Sensible, dans sa majorité, à cet effort de simplification, le Sénat n’avait pas ouvert la voie à des dérogations. Tout au plus avions-nous voté l’exonération pour les véhicules, propriété de l’État ou d’une collectivité locale, affectés à l’entretien et à l’exploitation des routes. Par ailleurs, nous avions décidé de supprimer l’expérimentation alsacienne, dont la pertinence ne nous semblait plus avérée.
Or, lors de l’examen du texte, les 10 et 11 avril dernier, l’Assemblée nationale a supprimé l’exonération pour les véhicules que je viens de mentionner. En outre, elle a exonéré de l’écotaxe une catégorie particulière de véhicules, à savoir les citernes destinées à la collecte du lait. Enfin, elle a fait le choix d’augmenter les minorations au titre de la périphéricité pour trois régions, faisant passer ces minorations de 25 % à 30 % pour l’Aquitaine et Midi-Pyrénées et de 40 % à 50 % pour la Bretagne.
Je veux cependant rappeler que la taxe poids lourds n’a pas été instaurée pour apporter une réponse aux problèmes économiques de telle ou telle filière touchée par la crise, même si ces difficultés sont bien réelles ! En réalité, nul ne l’ignore, la taxe a été instaurée pour contribuer au rééquilibrage concurrentiel entre les différents modes de transport de marchandises. L’importance de sa mise en œuvre est d'autant plus grande que les recettes attendues sont destinées à l’AFITF pour faire face aux très nombreux besoins dans le domaine des diverses infrastructures de transports.
Toutefois, une nouvelle lecture du projet de loi n’était pas envisageable. Les membres de la commission mixte paritaire ont donc pris acte des modifications apportées par l’Assemblée nationale aux articles 6 quater et 6 quinquies nouveaux, tandis que l’exonération pour les véhicules, propriété de l'État ou d'une collectivité locale, affectés à l'entretien et à l'exploitation des routes, a été réintroduite en CMP, ce qui paraît de bon sens.
Pour ces raisons, le groupe socialiste votera ce texte, même s’il n’apparaît pas aussi équilibré et équitable que celui que le Sénat avait voté en première lecture. Mais, ainsi, l’écotaxe, prévue depuis déjà quatre ans, pourra enfin s’appliquer.
Pour terminer, indépendamment de la mise en place de la taxe poids lourds, je reste très préoccupé par le niveau des recettes de l’AFITF. C’est pourquoi, lors de l’examen du projet de loi en première lecture, j’avais évoqué la question de l’aubaine que pourrait constituer cette taxe sur les routes nationales et sur certaines routes départementales pour les sociétés autoroutières, en favorisant un report de trafic sur leurs réseaux et en suscitant ainsi au profit de ces sociétés des recettes supplémentaires…

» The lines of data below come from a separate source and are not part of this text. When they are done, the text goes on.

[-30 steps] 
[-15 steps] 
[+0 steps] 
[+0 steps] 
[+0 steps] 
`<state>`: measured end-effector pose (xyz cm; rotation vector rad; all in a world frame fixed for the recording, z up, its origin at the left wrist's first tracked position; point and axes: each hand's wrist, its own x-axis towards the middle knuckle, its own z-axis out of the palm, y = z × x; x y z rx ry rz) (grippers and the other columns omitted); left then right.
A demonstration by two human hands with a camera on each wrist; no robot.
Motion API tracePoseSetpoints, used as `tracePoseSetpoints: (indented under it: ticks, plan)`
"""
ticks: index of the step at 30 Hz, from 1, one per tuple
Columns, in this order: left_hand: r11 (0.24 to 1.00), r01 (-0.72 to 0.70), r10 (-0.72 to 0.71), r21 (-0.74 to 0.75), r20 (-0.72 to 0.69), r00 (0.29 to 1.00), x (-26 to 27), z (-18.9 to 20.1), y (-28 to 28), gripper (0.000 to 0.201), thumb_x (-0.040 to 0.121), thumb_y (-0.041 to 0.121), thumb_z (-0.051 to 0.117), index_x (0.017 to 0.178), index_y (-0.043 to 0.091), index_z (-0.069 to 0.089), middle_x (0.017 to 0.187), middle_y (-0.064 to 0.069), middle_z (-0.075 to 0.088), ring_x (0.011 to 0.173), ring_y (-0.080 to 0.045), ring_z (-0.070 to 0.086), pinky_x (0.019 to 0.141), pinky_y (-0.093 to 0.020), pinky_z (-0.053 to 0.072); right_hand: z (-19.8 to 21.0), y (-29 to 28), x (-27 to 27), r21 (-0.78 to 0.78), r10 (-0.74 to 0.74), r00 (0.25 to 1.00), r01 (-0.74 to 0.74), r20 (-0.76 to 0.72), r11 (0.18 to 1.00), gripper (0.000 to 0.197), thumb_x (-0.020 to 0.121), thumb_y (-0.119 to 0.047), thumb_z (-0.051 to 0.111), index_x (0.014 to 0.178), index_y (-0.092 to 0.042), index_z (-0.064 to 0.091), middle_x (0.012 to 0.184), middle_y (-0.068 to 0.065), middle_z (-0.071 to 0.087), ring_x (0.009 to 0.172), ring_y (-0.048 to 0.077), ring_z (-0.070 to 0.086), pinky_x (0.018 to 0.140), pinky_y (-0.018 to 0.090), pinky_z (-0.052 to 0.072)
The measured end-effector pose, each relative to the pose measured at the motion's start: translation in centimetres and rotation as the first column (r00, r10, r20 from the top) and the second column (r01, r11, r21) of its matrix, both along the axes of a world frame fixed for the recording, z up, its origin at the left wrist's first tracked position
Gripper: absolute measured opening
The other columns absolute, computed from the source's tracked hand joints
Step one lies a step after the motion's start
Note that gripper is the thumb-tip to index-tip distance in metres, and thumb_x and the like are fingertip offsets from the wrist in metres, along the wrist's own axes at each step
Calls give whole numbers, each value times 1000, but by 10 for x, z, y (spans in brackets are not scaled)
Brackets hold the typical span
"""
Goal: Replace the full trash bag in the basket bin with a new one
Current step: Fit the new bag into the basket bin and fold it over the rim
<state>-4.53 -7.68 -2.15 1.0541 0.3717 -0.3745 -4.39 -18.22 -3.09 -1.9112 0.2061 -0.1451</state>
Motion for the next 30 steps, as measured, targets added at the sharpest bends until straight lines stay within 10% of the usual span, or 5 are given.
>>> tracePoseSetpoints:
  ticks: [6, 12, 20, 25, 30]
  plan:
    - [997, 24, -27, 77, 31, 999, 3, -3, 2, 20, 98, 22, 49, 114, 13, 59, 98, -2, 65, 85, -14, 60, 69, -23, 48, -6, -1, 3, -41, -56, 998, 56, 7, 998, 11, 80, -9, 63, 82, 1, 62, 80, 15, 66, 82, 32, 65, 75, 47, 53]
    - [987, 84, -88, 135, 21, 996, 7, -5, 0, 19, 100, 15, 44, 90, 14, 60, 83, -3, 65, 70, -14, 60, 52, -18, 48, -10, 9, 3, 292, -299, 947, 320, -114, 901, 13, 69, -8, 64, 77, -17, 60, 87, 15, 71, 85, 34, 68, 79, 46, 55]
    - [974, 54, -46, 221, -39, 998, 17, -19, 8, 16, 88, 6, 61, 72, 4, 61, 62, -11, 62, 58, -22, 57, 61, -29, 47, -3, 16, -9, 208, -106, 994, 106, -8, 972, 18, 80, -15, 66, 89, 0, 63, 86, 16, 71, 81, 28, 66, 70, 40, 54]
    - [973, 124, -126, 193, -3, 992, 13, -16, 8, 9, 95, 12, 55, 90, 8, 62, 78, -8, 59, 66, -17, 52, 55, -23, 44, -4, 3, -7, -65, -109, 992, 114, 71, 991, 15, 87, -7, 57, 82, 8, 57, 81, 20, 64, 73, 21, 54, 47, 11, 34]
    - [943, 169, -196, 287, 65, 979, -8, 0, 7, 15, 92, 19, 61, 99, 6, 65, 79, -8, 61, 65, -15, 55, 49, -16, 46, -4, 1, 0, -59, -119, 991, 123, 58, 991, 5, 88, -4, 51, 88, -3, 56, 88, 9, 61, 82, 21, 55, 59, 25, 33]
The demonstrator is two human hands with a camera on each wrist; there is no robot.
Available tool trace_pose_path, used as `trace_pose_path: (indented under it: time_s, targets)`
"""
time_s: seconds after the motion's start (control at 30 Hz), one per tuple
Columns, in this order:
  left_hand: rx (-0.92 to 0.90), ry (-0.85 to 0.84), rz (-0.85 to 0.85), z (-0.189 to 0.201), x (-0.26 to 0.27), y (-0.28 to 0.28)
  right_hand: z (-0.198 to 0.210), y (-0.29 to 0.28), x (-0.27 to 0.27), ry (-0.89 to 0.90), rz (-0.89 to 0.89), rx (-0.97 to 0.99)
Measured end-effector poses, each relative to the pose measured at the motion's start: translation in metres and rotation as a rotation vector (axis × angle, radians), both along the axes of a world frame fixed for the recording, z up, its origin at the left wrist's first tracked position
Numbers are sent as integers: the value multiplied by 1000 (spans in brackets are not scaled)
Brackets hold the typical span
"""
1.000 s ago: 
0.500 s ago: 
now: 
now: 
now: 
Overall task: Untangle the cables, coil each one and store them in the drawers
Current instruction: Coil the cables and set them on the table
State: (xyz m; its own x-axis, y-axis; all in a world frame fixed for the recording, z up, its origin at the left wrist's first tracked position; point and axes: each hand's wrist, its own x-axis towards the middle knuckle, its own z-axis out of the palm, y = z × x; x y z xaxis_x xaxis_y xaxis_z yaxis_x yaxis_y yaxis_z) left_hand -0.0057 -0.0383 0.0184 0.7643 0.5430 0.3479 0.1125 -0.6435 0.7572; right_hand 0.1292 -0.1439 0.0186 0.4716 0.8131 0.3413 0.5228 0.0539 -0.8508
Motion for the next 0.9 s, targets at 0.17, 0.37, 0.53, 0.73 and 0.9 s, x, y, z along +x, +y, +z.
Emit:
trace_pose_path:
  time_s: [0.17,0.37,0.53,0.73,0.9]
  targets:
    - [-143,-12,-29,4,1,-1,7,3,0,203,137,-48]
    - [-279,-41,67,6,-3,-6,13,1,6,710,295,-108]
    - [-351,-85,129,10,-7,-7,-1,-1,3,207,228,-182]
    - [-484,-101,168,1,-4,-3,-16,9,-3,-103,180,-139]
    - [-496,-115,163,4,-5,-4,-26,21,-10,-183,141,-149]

Ne serait-il pas opportun de tenir compte de ces probables nouvelles ressources pour faire évoluer la fiscalité applicable à ces sociétés, dont les résultats financiers – vous ne me contredirez pas – sont d'ores et déjà plus que corrects ? Je pense qu’il faudra un jour se poser cette question et y apporter une réponse. (Applaudissements sur les travées du groupe socialiste, du groupe CRC et du groupe écologiste.)